With that as a preamble, you all probably read the headline and are now wondering: What does any of this have to do with the Timberwolves?

So here it is: Any offseason is filled with a lot of new information, and this one for the Timberwolves was particularly packed. They made a huge trade for Jimmy Butler. They dumped Ricky Rubio. They signed veteran free agents.

And a lot of us (the Wolves included) spent months trying to discern how all of this was going to fit together. It was exhausting, and by the time Wednesday night rolled around there was more a sense of relief than excitement. Now we can finally start getting some answers — filtering out the noise and trying to find the signal.

That's the good news. The bad news is that we still have to be patient. Our information is woefully incomplete.

The temptation will be to look at what happened Wednesday — a 107-99 loss that I called "extremely annoying," which I meant — and draw hard conclusions that these are the same old Wolves in many ways, even as they are reassembled with new parts.

New point guard Jeff Teague didn't play in the fourth quarter and was overmatched at times on defense. Does that mean swapping out Rubio for Teague was a mistake? We don't know yet. (Rubio's Jazz won their opener, but Rubio was a minus-14 for the game).

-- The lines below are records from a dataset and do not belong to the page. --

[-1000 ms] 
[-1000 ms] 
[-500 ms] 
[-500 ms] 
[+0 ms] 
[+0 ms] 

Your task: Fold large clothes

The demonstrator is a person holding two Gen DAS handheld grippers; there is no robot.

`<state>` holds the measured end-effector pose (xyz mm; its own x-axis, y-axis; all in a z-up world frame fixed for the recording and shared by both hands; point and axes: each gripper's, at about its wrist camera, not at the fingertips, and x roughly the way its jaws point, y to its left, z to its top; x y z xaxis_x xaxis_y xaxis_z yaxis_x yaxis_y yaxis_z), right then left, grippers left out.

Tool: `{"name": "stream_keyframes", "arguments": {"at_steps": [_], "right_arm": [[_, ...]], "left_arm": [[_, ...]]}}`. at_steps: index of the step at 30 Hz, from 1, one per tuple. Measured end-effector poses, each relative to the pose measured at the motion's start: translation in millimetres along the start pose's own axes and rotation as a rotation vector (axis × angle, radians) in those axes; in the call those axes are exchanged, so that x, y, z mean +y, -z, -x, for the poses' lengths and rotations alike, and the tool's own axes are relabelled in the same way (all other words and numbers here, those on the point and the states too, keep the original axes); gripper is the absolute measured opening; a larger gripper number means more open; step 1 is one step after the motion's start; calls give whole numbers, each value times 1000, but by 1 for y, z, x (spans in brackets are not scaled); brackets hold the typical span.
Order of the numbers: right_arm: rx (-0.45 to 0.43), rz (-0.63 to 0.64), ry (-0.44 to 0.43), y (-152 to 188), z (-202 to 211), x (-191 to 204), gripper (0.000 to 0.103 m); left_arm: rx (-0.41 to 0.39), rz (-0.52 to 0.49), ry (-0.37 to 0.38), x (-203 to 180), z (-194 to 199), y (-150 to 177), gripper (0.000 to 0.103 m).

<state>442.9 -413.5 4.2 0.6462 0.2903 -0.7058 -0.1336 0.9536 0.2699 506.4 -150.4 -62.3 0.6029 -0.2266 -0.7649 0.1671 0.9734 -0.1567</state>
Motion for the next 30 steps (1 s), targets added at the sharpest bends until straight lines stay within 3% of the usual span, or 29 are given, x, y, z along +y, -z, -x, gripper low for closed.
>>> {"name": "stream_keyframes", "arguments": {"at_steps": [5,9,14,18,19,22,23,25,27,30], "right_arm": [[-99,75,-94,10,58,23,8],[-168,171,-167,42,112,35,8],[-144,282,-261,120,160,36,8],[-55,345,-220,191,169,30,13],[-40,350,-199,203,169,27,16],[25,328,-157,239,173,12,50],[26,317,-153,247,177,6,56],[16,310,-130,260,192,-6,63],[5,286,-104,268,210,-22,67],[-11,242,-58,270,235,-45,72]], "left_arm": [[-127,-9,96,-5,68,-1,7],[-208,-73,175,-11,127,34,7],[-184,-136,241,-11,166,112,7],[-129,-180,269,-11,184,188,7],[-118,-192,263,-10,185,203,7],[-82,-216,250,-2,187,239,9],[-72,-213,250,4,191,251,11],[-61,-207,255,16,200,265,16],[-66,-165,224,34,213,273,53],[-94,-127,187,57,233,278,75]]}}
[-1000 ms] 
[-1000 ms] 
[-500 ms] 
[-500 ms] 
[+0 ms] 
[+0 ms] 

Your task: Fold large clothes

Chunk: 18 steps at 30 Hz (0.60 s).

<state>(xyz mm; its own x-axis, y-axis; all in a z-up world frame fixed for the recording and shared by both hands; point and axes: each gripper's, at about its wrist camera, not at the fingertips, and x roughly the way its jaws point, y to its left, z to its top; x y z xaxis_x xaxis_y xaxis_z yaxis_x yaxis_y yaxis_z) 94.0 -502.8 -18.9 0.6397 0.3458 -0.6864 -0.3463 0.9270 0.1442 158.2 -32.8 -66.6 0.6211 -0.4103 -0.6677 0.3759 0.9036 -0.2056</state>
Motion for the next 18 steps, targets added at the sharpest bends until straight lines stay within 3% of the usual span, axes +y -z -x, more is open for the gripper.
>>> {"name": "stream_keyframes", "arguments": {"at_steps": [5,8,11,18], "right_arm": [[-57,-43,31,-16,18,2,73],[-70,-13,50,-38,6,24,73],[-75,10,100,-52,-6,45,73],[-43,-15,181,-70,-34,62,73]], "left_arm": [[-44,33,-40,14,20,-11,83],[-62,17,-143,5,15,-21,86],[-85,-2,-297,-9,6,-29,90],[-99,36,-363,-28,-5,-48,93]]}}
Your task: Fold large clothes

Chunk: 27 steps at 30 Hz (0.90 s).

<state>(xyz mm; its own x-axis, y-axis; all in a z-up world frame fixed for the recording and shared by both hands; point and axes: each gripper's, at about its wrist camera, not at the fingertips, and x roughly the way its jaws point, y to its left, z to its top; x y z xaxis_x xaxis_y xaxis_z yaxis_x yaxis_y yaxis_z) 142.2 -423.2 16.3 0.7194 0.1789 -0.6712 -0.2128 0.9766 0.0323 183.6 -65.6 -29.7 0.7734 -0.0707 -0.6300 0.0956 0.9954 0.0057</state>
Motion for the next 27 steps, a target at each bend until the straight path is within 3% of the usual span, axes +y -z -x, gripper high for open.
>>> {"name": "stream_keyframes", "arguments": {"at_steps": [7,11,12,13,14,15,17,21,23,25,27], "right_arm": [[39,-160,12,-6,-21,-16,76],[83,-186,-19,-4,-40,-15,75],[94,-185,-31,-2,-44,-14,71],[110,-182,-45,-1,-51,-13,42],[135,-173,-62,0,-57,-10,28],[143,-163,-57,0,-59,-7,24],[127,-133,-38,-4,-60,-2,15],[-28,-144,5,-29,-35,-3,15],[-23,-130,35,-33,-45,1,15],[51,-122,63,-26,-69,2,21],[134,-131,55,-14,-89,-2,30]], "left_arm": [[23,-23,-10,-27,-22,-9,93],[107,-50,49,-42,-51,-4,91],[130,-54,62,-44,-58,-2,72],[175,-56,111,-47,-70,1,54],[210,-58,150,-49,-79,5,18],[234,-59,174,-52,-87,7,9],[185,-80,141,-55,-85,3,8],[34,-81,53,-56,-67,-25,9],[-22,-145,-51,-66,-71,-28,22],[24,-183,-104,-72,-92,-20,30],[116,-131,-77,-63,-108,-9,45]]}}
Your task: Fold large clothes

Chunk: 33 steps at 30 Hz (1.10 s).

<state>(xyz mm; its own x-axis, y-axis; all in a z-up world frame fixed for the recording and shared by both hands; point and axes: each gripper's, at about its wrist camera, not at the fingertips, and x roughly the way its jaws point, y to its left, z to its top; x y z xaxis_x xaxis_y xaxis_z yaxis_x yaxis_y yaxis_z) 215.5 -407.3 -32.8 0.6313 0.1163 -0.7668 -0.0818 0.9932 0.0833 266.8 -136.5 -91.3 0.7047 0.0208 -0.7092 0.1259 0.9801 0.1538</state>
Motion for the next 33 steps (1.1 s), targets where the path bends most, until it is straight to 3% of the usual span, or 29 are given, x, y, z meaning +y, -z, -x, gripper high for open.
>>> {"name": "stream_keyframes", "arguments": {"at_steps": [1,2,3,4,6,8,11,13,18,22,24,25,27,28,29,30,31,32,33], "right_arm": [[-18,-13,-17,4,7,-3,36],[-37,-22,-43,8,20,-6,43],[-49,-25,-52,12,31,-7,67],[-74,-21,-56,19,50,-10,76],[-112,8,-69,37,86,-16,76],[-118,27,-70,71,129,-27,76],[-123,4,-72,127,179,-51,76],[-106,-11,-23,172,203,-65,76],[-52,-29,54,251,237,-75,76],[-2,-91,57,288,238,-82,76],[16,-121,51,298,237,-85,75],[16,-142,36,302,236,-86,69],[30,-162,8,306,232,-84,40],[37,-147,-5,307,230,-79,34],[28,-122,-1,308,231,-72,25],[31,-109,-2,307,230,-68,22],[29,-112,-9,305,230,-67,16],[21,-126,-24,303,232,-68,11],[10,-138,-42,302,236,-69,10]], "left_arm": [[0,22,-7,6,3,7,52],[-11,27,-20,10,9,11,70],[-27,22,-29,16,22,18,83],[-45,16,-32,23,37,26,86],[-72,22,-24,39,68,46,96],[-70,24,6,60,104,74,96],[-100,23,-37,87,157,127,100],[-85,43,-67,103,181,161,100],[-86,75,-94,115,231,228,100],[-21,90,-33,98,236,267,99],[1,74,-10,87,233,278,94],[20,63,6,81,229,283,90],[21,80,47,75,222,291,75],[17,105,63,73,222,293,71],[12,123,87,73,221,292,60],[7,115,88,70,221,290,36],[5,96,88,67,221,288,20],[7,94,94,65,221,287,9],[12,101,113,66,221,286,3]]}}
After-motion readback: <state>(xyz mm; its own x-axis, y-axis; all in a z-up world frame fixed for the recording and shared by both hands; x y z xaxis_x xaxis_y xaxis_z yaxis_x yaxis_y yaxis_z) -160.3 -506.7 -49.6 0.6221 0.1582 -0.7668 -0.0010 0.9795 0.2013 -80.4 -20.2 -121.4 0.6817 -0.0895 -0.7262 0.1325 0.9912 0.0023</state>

Karl-Anthony Towns and Andrew Wiggins talked going into the season about the need to improve on defense, but Wednesday looked a lot like last year. Was that just a bunch of offseason noise? Again, it's one game. It wasn't encouraging, but it's one game. (The same would be true, by the way, if they had played great D).

The bench provided a spark largely unseen last year. Will that be a trend the Wolves can count on? Maybe. Maybe not.

The Wolves' offense looked clunky and disjointed. Is that a function of not having enough time together and/or playing the incredibly focused Spurs, or is this really just not going to work?

It's way too early to tell. Some of the best "Super Teams" have struggled early before hitting their stride about 25-30 games into the year. LeBron's Heat. LeBron's Cavaliers, Part II. Even the Kevin Garnett/Latrell Sprewell/Sam Cassell Wolves of 2003-04.

Then again, that shouldn't just be a default excuse. When KG went to the Celtics with Ray Allen and Paul Pierce — a team on which Wolves coach Tom Thibodeau was a key assistant coach — the team started 29-3 on the way to an NBA title. The chemistry was almost immediate.

Other teams with high expectations, meanwhile, never figured it out.

"There's going to be an excuse every night if that's the road you want to go down," Thibodeau said after Wednesday's loss. "But that's not what we want to do. We have to take a look at the film, try to learn from it and be better next time. We just have to do better."

This team should be better in December than it is right now. As this evolves, trust what your eyes tell you — as long as you aren't looking for things that aren't there or only at the things you want to see. Trust what the numbers tell you — as long as you're looking at the right information and filtering out the bad.

Impatience triggers noisy data. The Wolves are going to test your patience again.